Note. All arguments must be of string type (since they are passed via the command-line).

Validity of arguments must be checked explicitly by you. If an invalid argument is passed, throw an ampy.passmanager.BadArgumentException.

Writing pass documentation

The documentation for the pass (which, for instance, may be accessed via amo.py --explain <pass>) is given by the class docstring.

In the docstring, summarise the purpose of the optimisation pass, and explain the parameters (if applicable).
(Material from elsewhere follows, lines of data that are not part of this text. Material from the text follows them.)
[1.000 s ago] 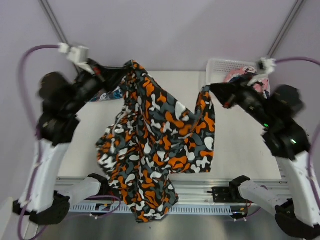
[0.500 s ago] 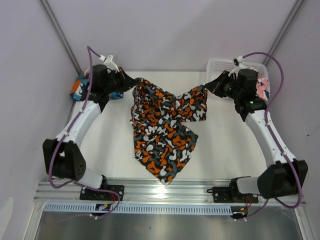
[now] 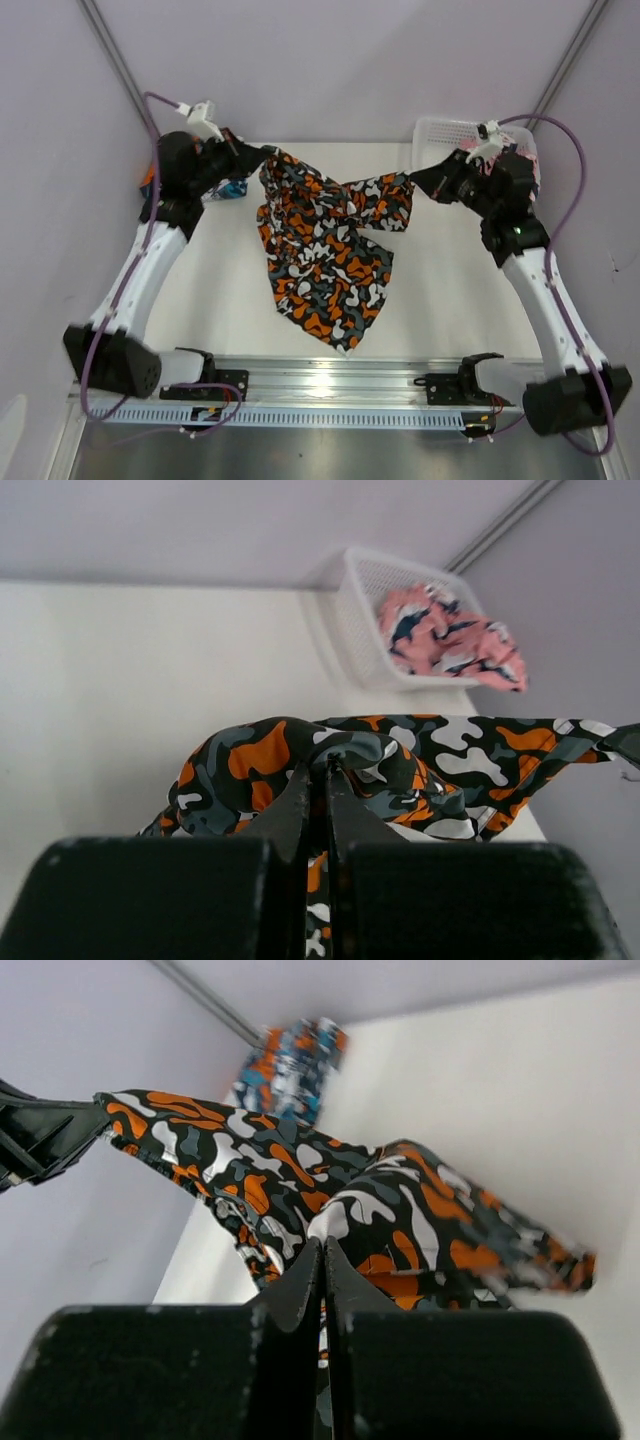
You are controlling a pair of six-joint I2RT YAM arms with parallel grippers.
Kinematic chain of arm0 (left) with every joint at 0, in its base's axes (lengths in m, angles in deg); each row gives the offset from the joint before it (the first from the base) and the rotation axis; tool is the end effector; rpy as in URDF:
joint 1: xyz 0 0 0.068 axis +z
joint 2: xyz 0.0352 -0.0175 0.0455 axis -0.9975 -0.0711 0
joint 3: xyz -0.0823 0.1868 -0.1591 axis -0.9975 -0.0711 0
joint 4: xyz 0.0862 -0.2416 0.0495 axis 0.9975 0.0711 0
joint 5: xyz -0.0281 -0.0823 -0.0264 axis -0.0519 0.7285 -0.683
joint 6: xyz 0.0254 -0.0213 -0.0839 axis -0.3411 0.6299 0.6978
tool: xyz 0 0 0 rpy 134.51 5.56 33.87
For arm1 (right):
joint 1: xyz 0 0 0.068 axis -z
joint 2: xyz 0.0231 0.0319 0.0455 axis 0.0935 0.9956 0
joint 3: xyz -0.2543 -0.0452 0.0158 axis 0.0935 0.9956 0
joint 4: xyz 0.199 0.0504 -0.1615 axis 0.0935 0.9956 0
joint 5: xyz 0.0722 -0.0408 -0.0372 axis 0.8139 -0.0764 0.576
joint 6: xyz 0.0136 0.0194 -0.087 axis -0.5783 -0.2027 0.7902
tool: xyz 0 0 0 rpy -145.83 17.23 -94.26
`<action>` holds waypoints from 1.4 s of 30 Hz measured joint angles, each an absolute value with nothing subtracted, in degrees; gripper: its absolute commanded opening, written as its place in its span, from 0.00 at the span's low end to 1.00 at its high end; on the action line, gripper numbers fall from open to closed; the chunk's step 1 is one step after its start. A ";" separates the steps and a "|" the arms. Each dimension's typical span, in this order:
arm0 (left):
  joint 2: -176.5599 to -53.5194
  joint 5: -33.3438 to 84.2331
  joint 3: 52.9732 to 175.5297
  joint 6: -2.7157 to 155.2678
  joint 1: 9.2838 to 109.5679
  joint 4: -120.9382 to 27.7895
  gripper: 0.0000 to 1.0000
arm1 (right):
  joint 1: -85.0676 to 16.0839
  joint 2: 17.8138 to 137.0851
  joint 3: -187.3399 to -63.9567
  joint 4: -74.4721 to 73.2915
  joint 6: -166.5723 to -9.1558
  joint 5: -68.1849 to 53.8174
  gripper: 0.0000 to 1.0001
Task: Fold and stack the shorts
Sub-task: Flatten the shorts out
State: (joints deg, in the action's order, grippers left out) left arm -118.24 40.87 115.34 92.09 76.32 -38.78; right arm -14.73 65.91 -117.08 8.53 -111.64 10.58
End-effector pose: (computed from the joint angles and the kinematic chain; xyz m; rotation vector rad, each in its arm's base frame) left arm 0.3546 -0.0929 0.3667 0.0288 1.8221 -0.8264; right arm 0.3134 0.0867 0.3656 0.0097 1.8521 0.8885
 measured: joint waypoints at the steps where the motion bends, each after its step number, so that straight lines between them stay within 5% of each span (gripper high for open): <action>1: -113.94 40.78 114.64 92.09 76.30 -38.14 0.00 | -14.82 63.48 -116.78 8.64 -111.24 11.33 0.00; 12: -71.34 42.07 106.46 94.91 73.67 -46.36 0.00 | -19.39 30.00 -126.66 10.45 -107.55 23.30 0.00; 20: -68.67 47.20 114.68 98.80 73.65 -48.26 0.00 | -17.83 25.25 -142.31 11.66 -108.91 26.82 0.00; 29: -82.27 48.08 109.81 101.32 73.81 -50.60 0.00 | -17.24 35.13 -137.08 15.33 -109.10 22.02 0.00; 42: -128.08 48.47 105.02 101.69 78.55 -57.07 0.00 | -15.28 73.49 -114.68 12.22 -111.22 12.90 0.00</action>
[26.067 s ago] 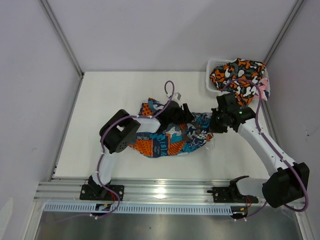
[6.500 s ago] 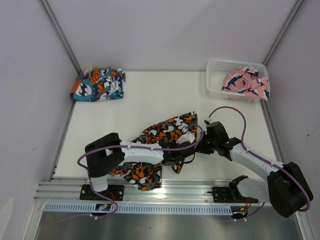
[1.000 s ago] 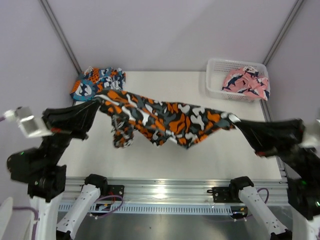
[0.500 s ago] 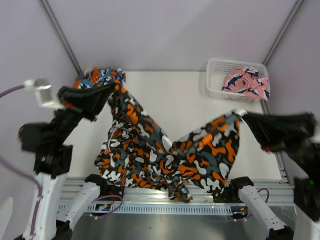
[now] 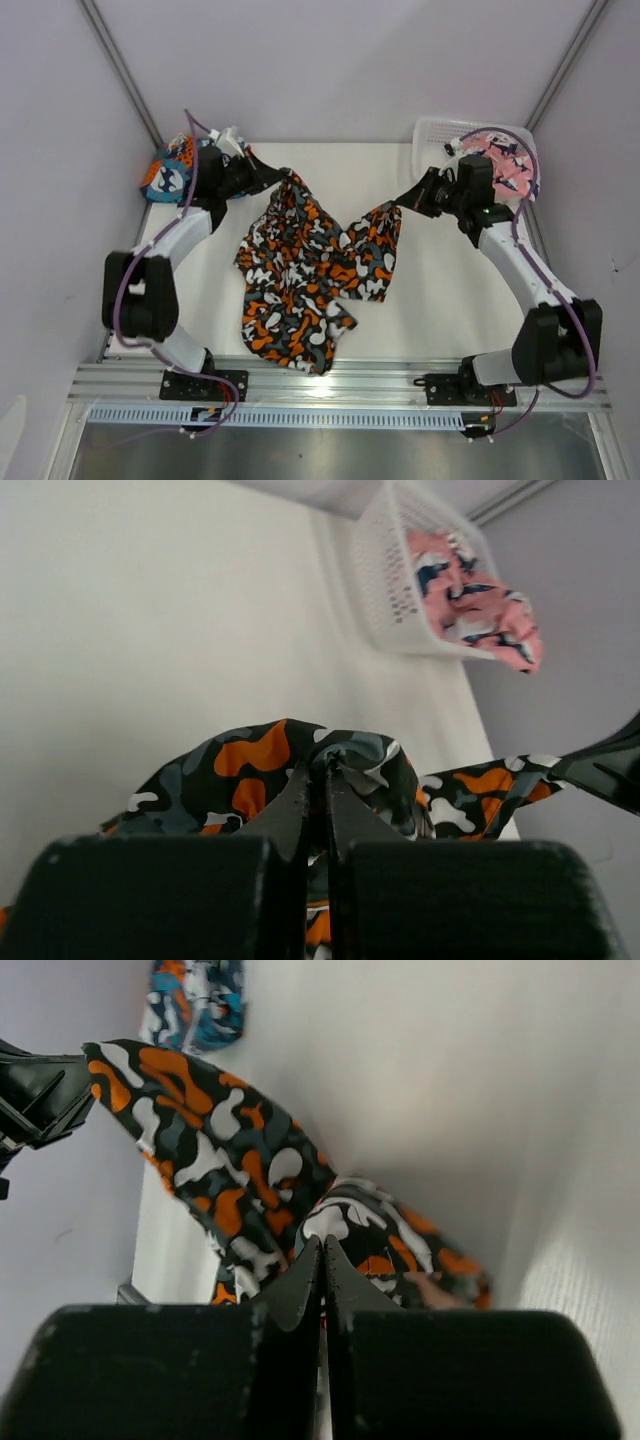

When describing pass parameters, be sure to use consistent names with the names of the variables passed to the pass __init__ method. The pass ID, the names of its parameters, as well as the default values, are generated automatically. For instance, the docstring for the ExampleAnalysis is

class ExampleAnalysis(ExampleAnalysis):
    """
    Example analysis pass to demonstrate some opt functionality.
    Locally indexes every instruction in each block.

    instr_tracker: "add" or "mul"
        for each block, track indices of adds or mults, resp.

    count="blocks" or "instructions":
        counts the total number of blocks or instructions in CFG
    """
    @ExampleAnalysis.init("example_analysis", "add", count="blocks")
    def __init__(self, instr_tracker, *, count):
        # ...

and (if the pass is registered) the corresponding output for amo.py --explain example_analysis is

example_analysis = example_analysis(add, count=add) (opt.example.example_analysis.ExampleAnalysis)

example_analysis(instr_tracker, *, count)

    Example analysis pass to demonstrate some opt functionality.
    Locally indexes every instruction in each block.

    instr_tracker: "add" or "mul"
        for each block, track indices of adds or mults, resp.

    count="blocks" or "instructions":
        counts the total number of blocks or instructions in CFG

Tip. If the automatically-generated header for your pass is not rendering properly (e.g., the keyword arguments are not displaying), the cause is likely because you did not clearly separate your positional and keyword arguments in the pass __init__ method.

Use a * to separate the positional and keyword arguments, or use / at the end to indicate that there are no keyword arguments.

The optimisation

The other required entrypoint of the optimiser pass is the actual optimisation function. For example, the example_analysis pass has the method

class ExampleAnalysis(ExampleAnalysis):
    # ...
    @ExampleAnalysis.opt_pass
    def get_info(self):
        # ...
        return self.opts

The optimisation pass can have any name (well, except perhaps names that conflict with existing method wrappers), and are identified with the opt_pass wrapper.

The optimisation pass must be a function that only takes self as input, and the return value of an optimisation pass must be a list or tuple of optimisation classes indicating which passes were "preserved" after the completion of this pass.

Preserved passes

Some passes may provide information about a program that may be useful for other optimisation passes. It is therefore important that such information can be trusted to be valid when a later pass needs it.

Optimisation passes have different effects on the input code, and I did not provide any functionality for the automatic detection of pass invalidation. Each pass is therefore responsible on completion for indicating which previously valid passes may have become invalidated.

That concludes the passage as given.